PROMPT ->
From the line containing "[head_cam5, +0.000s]" onward to the last line of the data below, copy each line exactly and add nothing.
----------
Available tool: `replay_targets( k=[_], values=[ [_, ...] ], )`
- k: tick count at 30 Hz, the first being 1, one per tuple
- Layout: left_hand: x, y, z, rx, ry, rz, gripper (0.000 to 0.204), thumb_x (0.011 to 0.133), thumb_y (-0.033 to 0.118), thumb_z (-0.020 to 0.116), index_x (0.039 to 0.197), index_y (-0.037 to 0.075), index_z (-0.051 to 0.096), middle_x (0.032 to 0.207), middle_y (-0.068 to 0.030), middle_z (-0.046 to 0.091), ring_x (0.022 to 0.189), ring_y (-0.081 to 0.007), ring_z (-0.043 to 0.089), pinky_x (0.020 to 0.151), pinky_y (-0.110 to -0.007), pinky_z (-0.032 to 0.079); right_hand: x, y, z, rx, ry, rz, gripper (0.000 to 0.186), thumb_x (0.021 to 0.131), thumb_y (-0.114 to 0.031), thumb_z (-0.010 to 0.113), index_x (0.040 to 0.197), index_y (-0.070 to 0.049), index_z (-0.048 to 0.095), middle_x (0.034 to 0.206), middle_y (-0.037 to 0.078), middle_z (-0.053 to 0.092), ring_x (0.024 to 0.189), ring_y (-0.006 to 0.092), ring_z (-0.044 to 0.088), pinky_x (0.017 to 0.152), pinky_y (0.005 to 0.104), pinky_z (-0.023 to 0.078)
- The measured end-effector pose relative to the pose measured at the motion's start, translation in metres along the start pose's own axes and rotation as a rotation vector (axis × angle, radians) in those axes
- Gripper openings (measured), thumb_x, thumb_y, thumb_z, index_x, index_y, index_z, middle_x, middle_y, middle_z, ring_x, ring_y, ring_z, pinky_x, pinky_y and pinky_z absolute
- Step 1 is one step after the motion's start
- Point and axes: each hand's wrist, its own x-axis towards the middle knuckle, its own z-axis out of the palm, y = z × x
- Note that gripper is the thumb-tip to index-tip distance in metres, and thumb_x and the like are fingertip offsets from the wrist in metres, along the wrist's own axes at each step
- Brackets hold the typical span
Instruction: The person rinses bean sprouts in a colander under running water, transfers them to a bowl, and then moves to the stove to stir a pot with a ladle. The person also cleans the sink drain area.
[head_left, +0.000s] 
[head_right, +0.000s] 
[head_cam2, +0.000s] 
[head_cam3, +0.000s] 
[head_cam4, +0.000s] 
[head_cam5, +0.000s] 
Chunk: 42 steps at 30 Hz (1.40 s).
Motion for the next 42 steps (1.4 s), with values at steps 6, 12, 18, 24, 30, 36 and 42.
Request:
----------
SOLUTION FOR THIS PROBLEM ->
[head_cam5, +0.000s] 
Chunk: 42 steps at 30 Hz (1.40 s).
Motion for the next 42 steps (1.4 s), with values at steps 6, 12, 18, 24, 30, 36 and 42.
Request:

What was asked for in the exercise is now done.